Dziablina i Zuza, Warszawa

: 02 wrz 2016, 20:11
autor: kimera
Imię świnki: Dziablina
wiek świnki: 3 lata
płeć: samica
numer adopcyjny: 2943
miejscowość, w której przebywa świnka: u dotychczasowych opiekunów w Warszawie
historia zwierzęcia, przebyte choroby:zaświadczenie o stanie zdrowia zostanie dostarczone
informacje dot. diety: karma, zielenina i warzywa
stan adopcji:wolna
dodatkowe informacje: do adopcji tylko z Zuzą
kontakt do opiekuna wątku: kimera PW
Umowa przekazania została wysłana
Obrazek
Obrazek
Obrazek


Imię świnki: Zuza
wiek świnki: 3 lata
płeć: samica
numer adopcyjny: 2944
miejscowość, w której przebywa świnka: u dotychczasowych opiekunów w Warszawie
historia zwierzęcia, przebyte choroby:zaświadczenie o stanie zdrowia zostanie dostarczone
informacje dot. diety: karma, zielenina i warzywa
stan adopcji: wolna
dodatkowe informacje: do adopcji tylko z Dziabliną
kontakt do opiekuna wątku: kimera PW
Umowa przekazania została wysłana

Obrazek
Obrazek
Obrazek
Obrazek
Obrazek
Obrazek

Dziewczyny mają 3 lata, dokładnie mijają im urodziny we wrześniu. Obie są zdrowe. Dotychczas były karmione karmą Versele Laga, sianem, suszonymi ziołami oraz zieleniną. Owoców nie dostawały z wyjątkiem skórek od arbuza. Generalnie nie są wybredne i zazwyczaj pochłaniają cokolwiek dostaną.
Nauczyły się reagować na gwizd i pięknie odgwizdują, szczególnie jak słyszą trzaśnięcie drzwi od lodówki, lub gdy rozpakowują zakupy.
Każda dziewczynka ma swój domek. Mieszkają na sporym wybiegu.
Powinny trafić do opiekuna, który będzie mógł im zapewnić towarzystwo innych prosiaczków, ale tylko samiczek lub kastrata. Do niedawna mieszkały z Przylepkiem, wysterylizowanym samczykiem, który jednak niedawno umarł.

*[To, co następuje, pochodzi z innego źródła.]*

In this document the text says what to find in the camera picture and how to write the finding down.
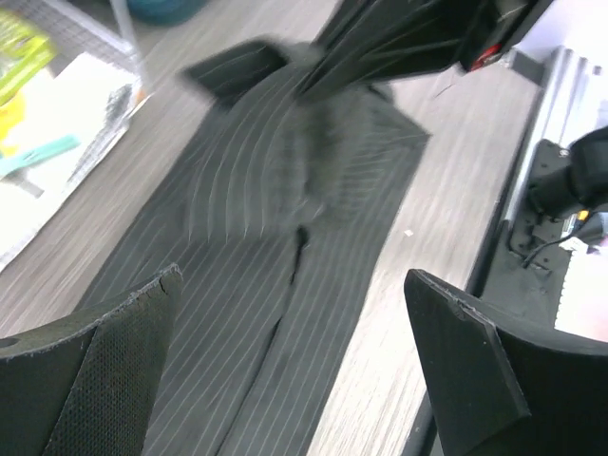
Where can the white wire wooden shelf unit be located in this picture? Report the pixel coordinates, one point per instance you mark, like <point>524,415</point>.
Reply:
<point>107,33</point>

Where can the teal plastic basin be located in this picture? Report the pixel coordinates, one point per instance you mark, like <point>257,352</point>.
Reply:
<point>165,12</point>

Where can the stack of books and papers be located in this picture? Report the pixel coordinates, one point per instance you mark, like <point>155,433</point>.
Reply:
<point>71,118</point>

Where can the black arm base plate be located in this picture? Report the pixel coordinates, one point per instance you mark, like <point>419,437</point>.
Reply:
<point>522,264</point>

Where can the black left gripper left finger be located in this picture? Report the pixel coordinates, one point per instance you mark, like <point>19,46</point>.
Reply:
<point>86,384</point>

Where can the black pinstripe long sleeve shirt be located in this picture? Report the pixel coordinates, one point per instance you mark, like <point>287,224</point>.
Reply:
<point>276,213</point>

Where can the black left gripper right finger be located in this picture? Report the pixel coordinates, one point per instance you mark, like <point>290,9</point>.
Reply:
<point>502,385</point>

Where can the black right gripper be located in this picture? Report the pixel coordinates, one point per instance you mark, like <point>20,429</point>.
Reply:
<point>382,40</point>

Re: Dziablina i Zuza, Warszawa

: 03 wrz 2016, 16:40
autor: zwierzur
Myślałam, że tylko jedna jest długowłosa... :ups: A tu niespodzianka z sianka... Brałabym natychmiast, choć przyznam uczciwie, że swoje hipiski strzygę... :meeting: Śpimy na trocinkach... Kocyki i ręczniki są na wybiegu... Ech... i tak nie mogę... TŻ kategorycznie protestuje... Przepiękne są, no...!!! Kciuki za domek! :fingerscrossed:

Re: Dziablina i Zuza, Warszawa

: 25 paź 2016, 7:08
autor: sosnowa
U takich puchaczy cisza tyle czasu? Nie wierzę po prostu nie wierzę

Re: Dziablina i Zuza, Warszawa

: 07 lis 2016, 0:25
autor: wilczurka
słodkie trudno przejść obojętnie :love:

Re: Dziablina i Zuza, Warszawa

: 18 lis 2016, 17:19
autor: Chocolate Monster
Taka cisza u takich cudowności? :(

Re: Dziablina i Zuza, Warszawa

: 19 lis 2016, 8:28
autor: sosnowa
Właśnie nie pojmuję tego.

Re: Dziablina i Zuza, Warszawa

: 19 lis 2016, 16:44
autor: martunia852
Ja bym z chęcią zaadoptowała ale jedna....

Re: Dziablina i Zuza, Warszawa

: 19 lis 2016, 17:27
autor: porcella
Nie można rozdzielac takich starszych i zżytych. Mogą zachorować z tęsknoty...

Re: Dziablina i Zuza, Warszawa

: 19 lis 2016, 17:29
autor: martunia852
Wiem, wiem....

Re: Dziablina i Zuza, Warszawa

: 19 lis 2016, 17:52
autor: porcella
To są fantastyczne świnki dla początkujących - dojrzałe, oswojone, nie narowiste. Opieka nad nimi nie będzie połączona z ganianiem za zwariowanym maluchem, dadzą się glaskać bez oporów, szybko pokażą, jakie mają obyczaje.
Zachęcam wszystkich, którzy świnek nie mieli, chcą spróbować, jak to jest, a mają obawy.